* Task requirements: Repeat exactly, and only, the lines below starting at the line that contains "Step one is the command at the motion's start" and ending at the line that contains "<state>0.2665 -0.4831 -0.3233", inclusive of both.

* Raw data:
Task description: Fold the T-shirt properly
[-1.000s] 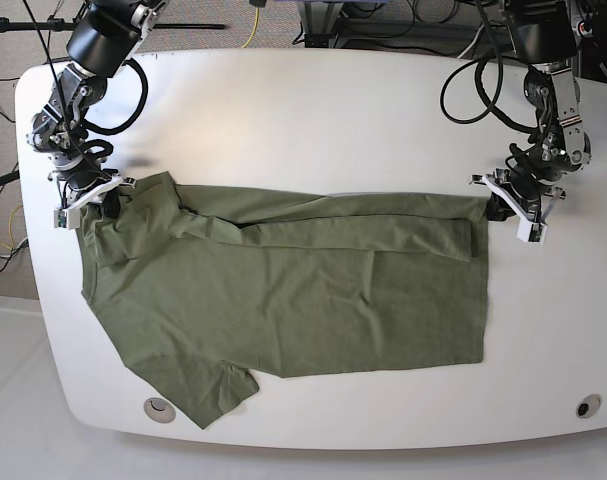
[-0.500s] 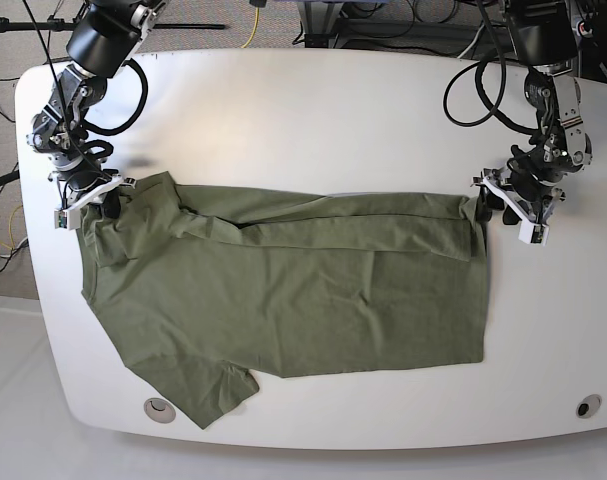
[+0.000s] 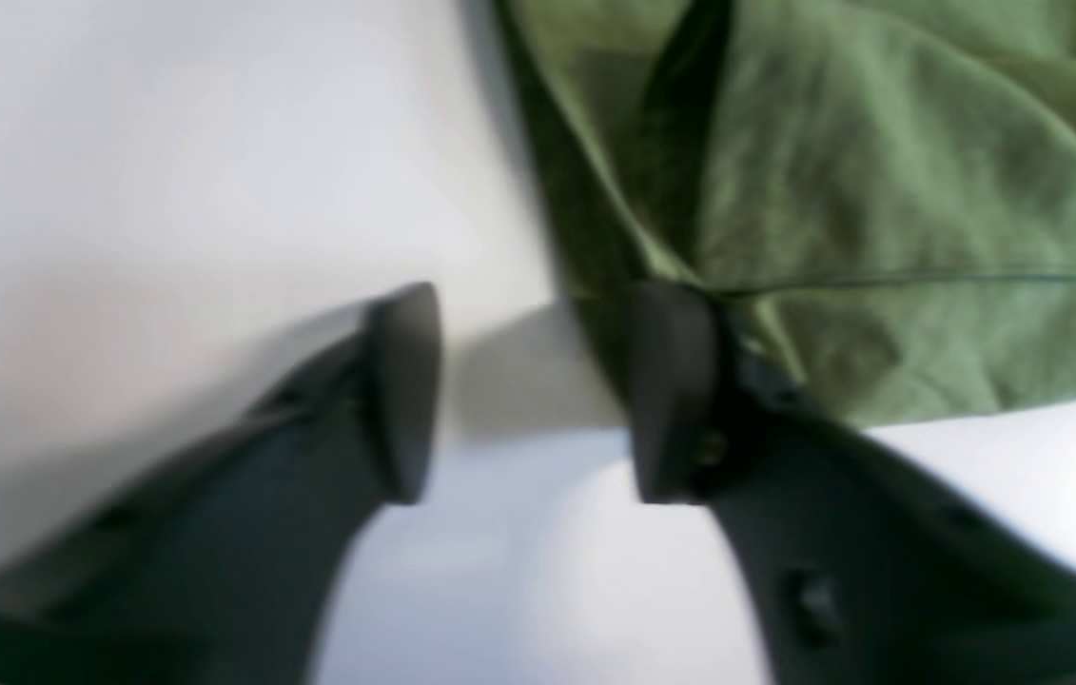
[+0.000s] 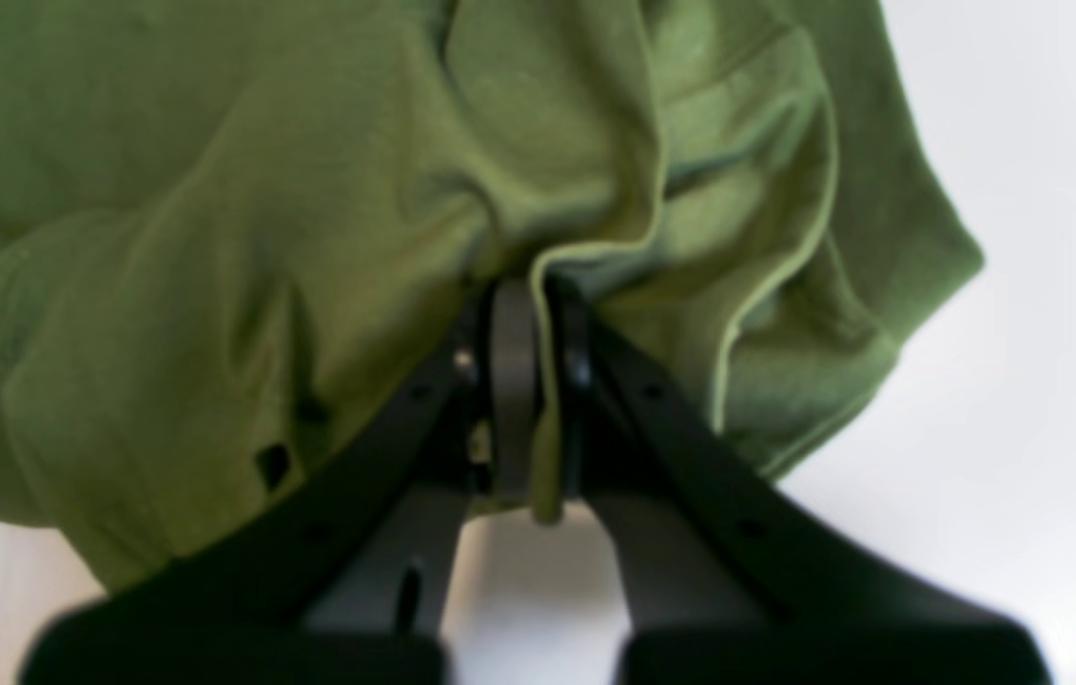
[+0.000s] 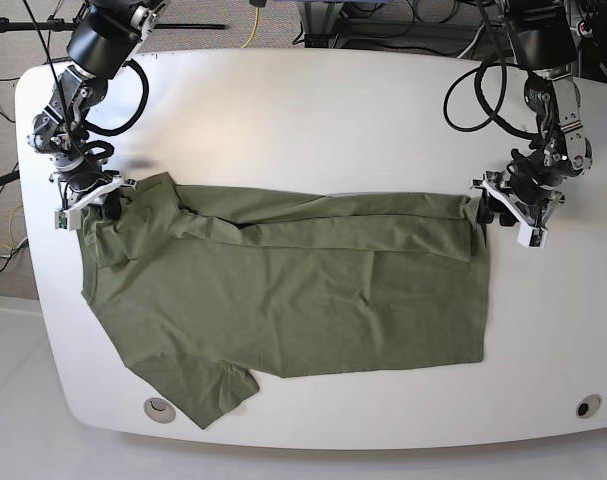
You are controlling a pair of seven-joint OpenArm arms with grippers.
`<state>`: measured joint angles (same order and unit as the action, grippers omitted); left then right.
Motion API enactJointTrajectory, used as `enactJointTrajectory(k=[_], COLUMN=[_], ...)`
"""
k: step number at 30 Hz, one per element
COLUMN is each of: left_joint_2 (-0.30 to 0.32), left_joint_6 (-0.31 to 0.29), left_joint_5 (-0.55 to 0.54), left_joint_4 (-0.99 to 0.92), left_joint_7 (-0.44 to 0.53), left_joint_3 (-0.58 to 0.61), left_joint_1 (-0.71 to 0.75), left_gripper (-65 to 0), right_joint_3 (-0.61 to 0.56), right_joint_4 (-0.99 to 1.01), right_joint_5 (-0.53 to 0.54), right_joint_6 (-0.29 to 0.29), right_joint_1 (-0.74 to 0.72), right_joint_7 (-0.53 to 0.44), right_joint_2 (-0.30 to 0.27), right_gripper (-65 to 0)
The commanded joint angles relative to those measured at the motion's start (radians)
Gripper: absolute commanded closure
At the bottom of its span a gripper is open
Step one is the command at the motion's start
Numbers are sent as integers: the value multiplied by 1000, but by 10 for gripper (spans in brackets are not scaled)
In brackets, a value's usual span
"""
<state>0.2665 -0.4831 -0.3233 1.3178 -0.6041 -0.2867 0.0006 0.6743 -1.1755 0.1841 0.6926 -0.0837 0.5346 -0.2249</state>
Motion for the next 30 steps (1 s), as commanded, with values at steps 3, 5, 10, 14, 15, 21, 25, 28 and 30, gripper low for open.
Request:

* Response to this task:
Step one is the command at the motion's start
Numbers are sent as integers: the value multiplied by 1000, but by 10 for gripper (spans in brackets are not scaled)
In brackets, a value's usual span
"""
<state>0.2665 -0.4831 -0.3233 1.3178 -0.6041 -0.2867 0.0006 0.6743 -1.1755 0.1841 0.6926 -0.0837 0.5346 -0.2249</state>

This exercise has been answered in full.